*Aim of the exercise*
Each line in the data must be reproduced as written, except for any picture.

Content starts

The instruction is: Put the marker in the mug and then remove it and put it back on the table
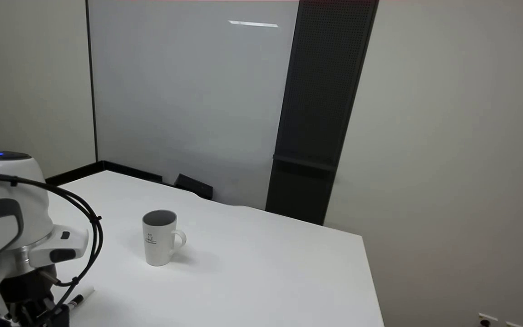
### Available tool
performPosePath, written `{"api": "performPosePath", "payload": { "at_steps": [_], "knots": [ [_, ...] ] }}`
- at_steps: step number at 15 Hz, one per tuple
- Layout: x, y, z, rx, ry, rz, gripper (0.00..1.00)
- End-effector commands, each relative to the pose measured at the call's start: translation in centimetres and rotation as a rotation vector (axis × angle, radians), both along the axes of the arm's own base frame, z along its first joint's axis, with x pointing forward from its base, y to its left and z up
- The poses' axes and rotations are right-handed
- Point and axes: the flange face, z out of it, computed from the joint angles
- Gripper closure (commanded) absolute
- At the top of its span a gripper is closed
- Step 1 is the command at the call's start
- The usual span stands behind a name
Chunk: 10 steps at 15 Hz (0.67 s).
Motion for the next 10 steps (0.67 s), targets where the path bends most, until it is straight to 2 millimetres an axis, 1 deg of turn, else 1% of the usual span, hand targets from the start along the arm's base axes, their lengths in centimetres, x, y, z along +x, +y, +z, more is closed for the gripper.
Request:
{"api": "performPosePath", "payload": {
  "at_steps": [1,2,3,4,8,9,10],
  "knots": [
    [0.7,-0.4,-0.6,-0.019,0.008,-0.026,0.92],
    [0.8,-0.4,-0.5,-0.023,0.008,-0.027,0.97],
    [1.0,-0.5,-0.2,-0.024,0.01,-0.026,0.99],
    [1.1,-0.4,0.0,-0.022,0.015,-0.022,0.95],
    [2.5,0.1,1.8,-0.021,0.011,-0.011,0.95],
    [2.7,0.3,1.9,-0.017,0.017,-0.004,0.89],
    [2.8,0.5,2.0,-0.017,0.022,-0.003,0.54]
  ]
}}
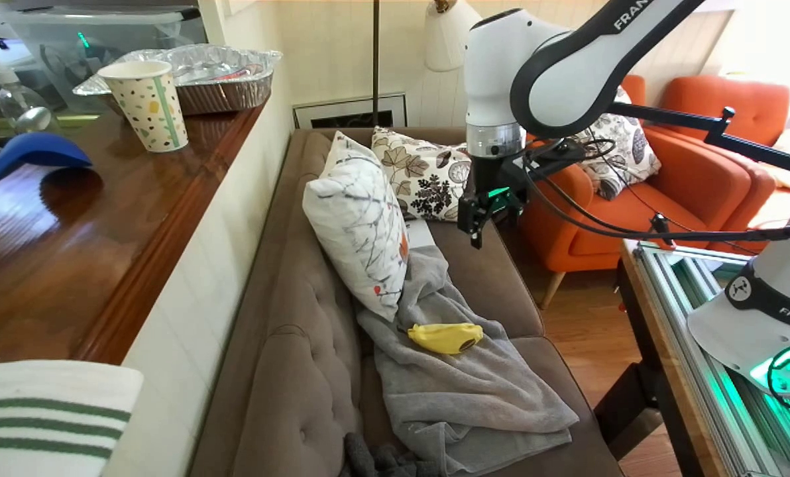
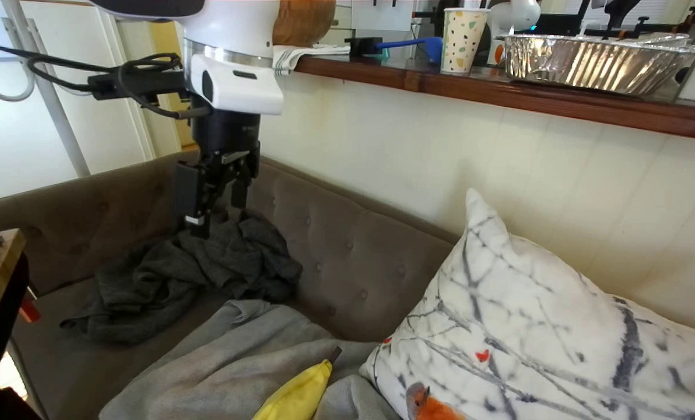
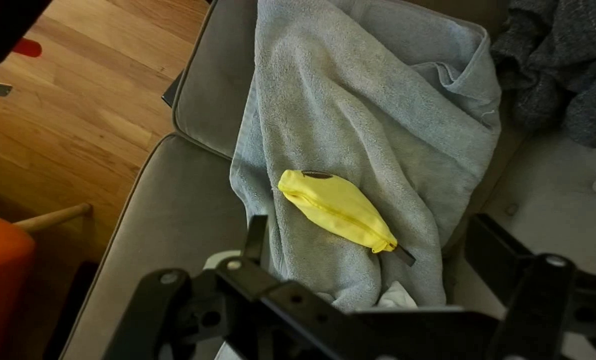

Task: Put the yellow bag in the tray

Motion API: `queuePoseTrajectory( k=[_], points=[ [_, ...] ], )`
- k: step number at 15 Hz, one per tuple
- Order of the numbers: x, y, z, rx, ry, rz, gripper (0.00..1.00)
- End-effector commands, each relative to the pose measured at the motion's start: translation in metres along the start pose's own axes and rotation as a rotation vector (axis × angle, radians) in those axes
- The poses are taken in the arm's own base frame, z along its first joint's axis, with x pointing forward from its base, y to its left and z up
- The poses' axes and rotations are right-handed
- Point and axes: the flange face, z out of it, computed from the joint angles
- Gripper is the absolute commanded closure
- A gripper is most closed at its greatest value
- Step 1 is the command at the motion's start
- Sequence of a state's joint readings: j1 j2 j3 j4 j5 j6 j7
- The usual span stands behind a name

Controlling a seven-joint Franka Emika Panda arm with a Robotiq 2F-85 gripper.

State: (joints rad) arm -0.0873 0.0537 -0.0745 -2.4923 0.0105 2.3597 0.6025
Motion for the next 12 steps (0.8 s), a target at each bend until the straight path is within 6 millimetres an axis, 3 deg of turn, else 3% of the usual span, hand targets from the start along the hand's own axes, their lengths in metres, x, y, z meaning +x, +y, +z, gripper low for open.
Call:
queuePoseTrajectory(
  k=[1,12],
  points=[
    [0.024,-0.022,0.032,-0.026,0.005,0.060,0.00],
    [0.123,-0.076,0.197,-0.143,0.045,0.408,0.00]
  ],
)
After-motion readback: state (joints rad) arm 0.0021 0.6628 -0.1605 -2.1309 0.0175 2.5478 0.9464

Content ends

*Answer box*
The instruction is: Put the marker in the mug and then remove it and put it back on the table
### Available tool
performPosePath, written `{"api": "performPosePath", "payload": { "at_steps": [_], "knots": [ [_, ...] ] }}`
- at_steps: step number at 15 Hz, one per tuple
- Layout: x, y, z, rx, ry, rz, gripper (0.00..1.00)
- End-effector commands, each relative to the pose measured at the call's start: translation in centimetres and rotation as a rotation vector (axis × angle, radians), both along the axes of the arm's own base frame, z along its first joint's axis, with x pointing forward from its base, y to its left and z up
- The poses' axes and rotations are right-handed
- Point and axes: the flange face, z out of it, computed from the joint angles
- Gripper closure (commanded) absolute
- At the top of its span a gripper is closed
- Step 1 is the command at the call's start
- The usual span stands behind a name
Chunk: 10 steps at 15 Hz (0.67 s).
Motion for the next 10 steps (0.67 s), targets where the path bends most, until it is straight to 2 millimetres an axis, 1 deg of turn, else 1% of the usual span, hand targets from the start along the arm's base axes, their lengths in centimetres, x, y, z along +x, +y, +z, more is closed for the gripper.
Request:
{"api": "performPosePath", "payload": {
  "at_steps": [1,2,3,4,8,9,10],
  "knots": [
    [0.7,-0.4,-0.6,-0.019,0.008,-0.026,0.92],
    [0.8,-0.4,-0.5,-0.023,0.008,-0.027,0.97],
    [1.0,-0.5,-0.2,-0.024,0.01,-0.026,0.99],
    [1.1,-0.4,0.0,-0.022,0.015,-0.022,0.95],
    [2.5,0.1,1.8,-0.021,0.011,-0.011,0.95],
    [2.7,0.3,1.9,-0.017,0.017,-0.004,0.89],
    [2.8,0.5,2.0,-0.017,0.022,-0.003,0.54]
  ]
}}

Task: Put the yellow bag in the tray

Motion API: `queuePoseTrajectory( k=[_], points=[ [_, ...] ], )`
- k: step number at 15 Hz, one per tuple
- Order of the numbers: x, y, z, rx, ry, rz, gripper (0.00..1.00)
- End-effector commands, each relative to the pose measured at the motion's start: translation in metres along the start pose's own axes and rotation as a rotation vector (axis × angle, radians) in those axes
- The poses are taken in the arm's own base frame, z along its first joint's axis, with x pointing forward from its base, y to its left and z up
- The poses' axes and rotations are right-handed
- Point and axes: the flange face, z out of it, computed from the joint angles
- Gripper is the absolute commanded closure
- A gripper is most closed at its greatest value
- Step 1 is the command at the motion's start
- Sequence of a state's joint readings: j1 j2 j3 j4 j5 j6 j7
- The usual span stands behind a name

Controlling a seven-joint Franka Emika Panda arm with a Robotiq 2F-85 gripper.

State: (joints rad) arm -0.0873 0.0537 -0.0745 -2.4923 0.0105 2.3597 0.6025
Motion for the next 12 steps (0.8 s), a target at each bend until the straight path is within 6 millimetres an axis, 3 deg of turn, else 3% of the usual span, hand targets from the start along the hand's own axes, their lengths in metres, x, y, z meaning +x, +y, +z, gripper low for open.
Call:
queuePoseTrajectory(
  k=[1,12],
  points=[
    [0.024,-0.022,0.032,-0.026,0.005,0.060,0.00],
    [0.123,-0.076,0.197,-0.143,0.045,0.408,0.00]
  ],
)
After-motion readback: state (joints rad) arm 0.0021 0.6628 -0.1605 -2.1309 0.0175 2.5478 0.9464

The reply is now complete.